Big Box stores like Home Depot/Lowes and specialty flooring stores currently sell flooring to home owners using old school methods: advertise to attract home owners to their stores, sell them the products, and then send a field rep to measure the floors, communicate the estimate to homeowners, sell the job, order the product(s), and schedule the installation.

The entire shopping process takes around two weeks–with multiple trips back to store–which is time-consuming and confusing. Customer experience also varies substantially over the process: from product selection, to onsite measure/estimate, to price comparison and installation.

  • First, it is extremely non-transparent (i.e., Home Depot has privately labeled product SKU that homeowners cannot find anywhere else).

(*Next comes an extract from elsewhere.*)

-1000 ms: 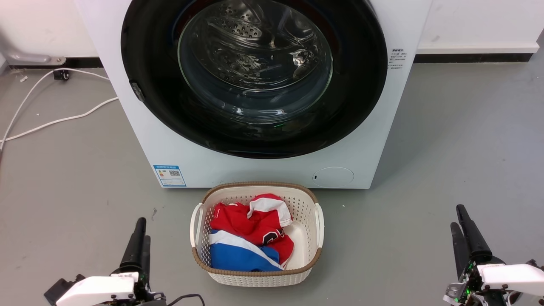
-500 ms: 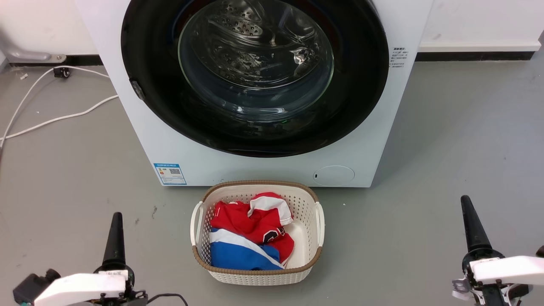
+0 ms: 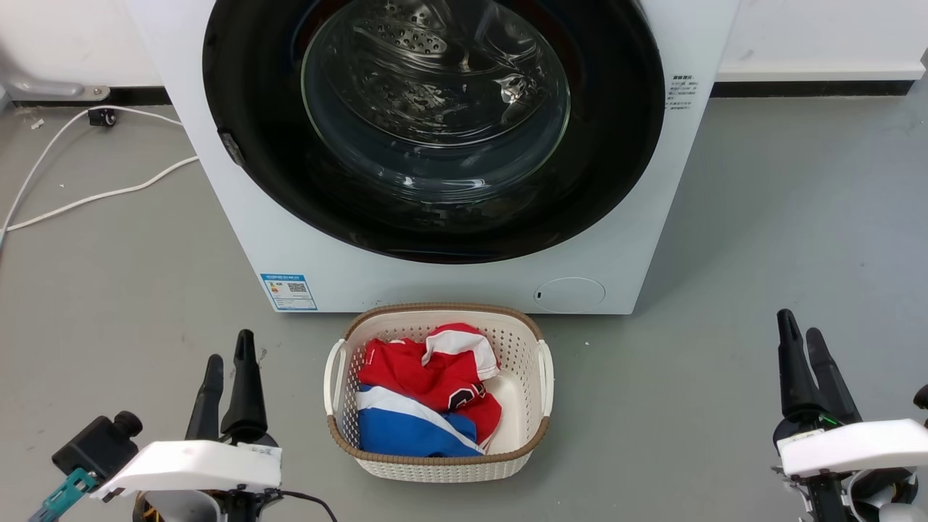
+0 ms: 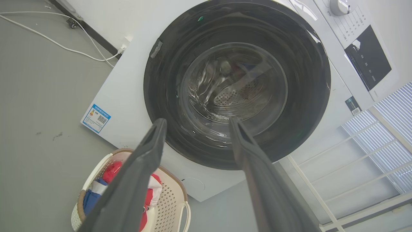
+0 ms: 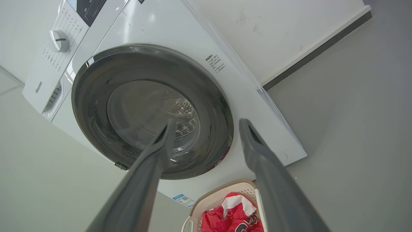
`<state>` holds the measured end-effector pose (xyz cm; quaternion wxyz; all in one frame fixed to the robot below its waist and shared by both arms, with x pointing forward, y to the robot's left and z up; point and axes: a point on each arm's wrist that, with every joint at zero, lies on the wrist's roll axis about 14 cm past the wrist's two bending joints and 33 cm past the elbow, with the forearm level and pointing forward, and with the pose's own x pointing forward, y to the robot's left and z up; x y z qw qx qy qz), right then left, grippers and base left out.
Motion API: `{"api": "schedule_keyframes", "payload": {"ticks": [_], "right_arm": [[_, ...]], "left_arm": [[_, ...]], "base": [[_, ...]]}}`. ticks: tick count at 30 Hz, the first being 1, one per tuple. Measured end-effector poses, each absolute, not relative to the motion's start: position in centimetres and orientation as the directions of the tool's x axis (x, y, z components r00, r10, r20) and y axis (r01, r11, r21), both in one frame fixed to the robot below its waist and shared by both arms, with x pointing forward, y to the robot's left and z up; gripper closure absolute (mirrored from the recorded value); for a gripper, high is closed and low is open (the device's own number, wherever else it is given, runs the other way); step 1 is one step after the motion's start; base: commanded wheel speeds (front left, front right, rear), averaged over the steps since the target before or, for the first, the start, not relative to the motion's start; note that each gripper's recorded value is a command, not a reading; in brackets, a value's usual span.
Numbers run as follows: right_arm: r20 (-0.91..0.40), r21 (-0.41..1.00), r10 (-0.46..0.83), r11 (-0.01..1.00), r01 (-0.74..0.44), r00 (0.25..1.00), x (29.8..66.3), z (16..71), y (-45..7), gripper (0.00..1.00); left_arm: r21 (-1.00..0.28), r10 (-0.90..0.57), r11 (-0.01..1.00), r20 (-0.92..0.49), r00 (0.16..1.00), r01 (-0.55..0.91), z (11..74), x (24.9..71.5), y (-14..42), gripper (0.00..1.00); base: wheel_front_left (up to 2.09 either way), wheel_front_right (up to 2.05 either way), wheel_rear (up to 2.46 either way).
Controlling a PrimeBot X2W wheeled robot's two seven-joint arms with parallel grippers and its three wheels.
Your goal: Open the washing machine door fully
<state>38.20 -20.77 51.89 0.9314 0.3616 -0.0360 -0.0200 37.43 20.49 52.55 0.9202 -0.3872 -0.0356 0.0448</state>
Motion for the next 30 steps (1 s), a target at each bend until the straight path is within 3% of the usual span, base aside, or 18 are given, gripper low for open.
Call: {"api": "schedule_keyframes", "payload": {"ticks": [13,30], "right_arm": [[0.106,0.506,-0.011,0.861,-0.044,0.994,38.1,53.2,-19.2,0.0],[0.165,0.306,0.043,0.947,-0.093,0.985,38.3,54.6,-17.8,0.0]], "left_arm": [[-0.509,0.033,0.86,0.132,0.991,0.04,55.3,37.6,17.4,0.0],[-0.221,-0.05,0.971,0.186,0.981,0.092,56.9,37.0,13.9,0.0]], "base": [[0.0,0.0,0.0],[0.0,0.0,0.0]]}}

Local stores do the same thing or show a wide-ranging SKU that makes it hard to compare apples-to-apples.
  • Oftentimes, sales reps estimate flooring square footages with an inflated waste calculation. A former sales manager of a national flooring chain told me that their field guys measure the floor by adding 20% waste to the actual site square footage, and that number is quoted to the homeowner. Their office estimating staff generally figure out the actual waste (typically 5-8%) and allocate the rest as profit.

Amazon has been trying to provide home improvement services like plumber services, HVAC in Seattle and other limited locations, as well as investing in a contractor network.

Why can’t homeowners buy flooring like they would buy other products on Amazon? If they could, what might Jeff Bezos (technology entrepreneur and founder/chairman/CEO of Amazon) and Amazon’s offerings look like? Perhaps Bezos could:

  1. Acquire home plans from different sources (city planning offices, new home builders, etc.) and put them into a digitized format so room drawing and sizes can be easily extracted to determine the design (and product estimates).
  2. Solicit and/or profile local installers or service contractors to provide onsite measuring and installation services. The same Amazon review system can be used during the process so good contractors stand out with positive comments (82% of consumers buy on favorable reviews).
  3. Drive consumers to buy flooring products from Amazon merchants or from Amazon fulfillment centers and schedule local contractors for installation.
  4. Use their software algorithms to match the best professionals, track each step involved in service workflow, and record delivery process so a homeowner can easily track the process, similar to the way Amazon currently tracks product shipments. Money is captured on the Amazon side, so any disputes and quality issues will be adjudicated with the service providers prior to releasing funds.

I find myself going to Home Depot less often these days because buying products from Amazon is easier to search, less expensive, and home delivery is fast and free in 1-2 days with an Amazon Prime membership.

Since Home Depot entered the flooring market in the early 90s, it now earns more than 3 billion dollars from the flooring market annually. Are our retail folks in flooring ready to be a part of another challenge?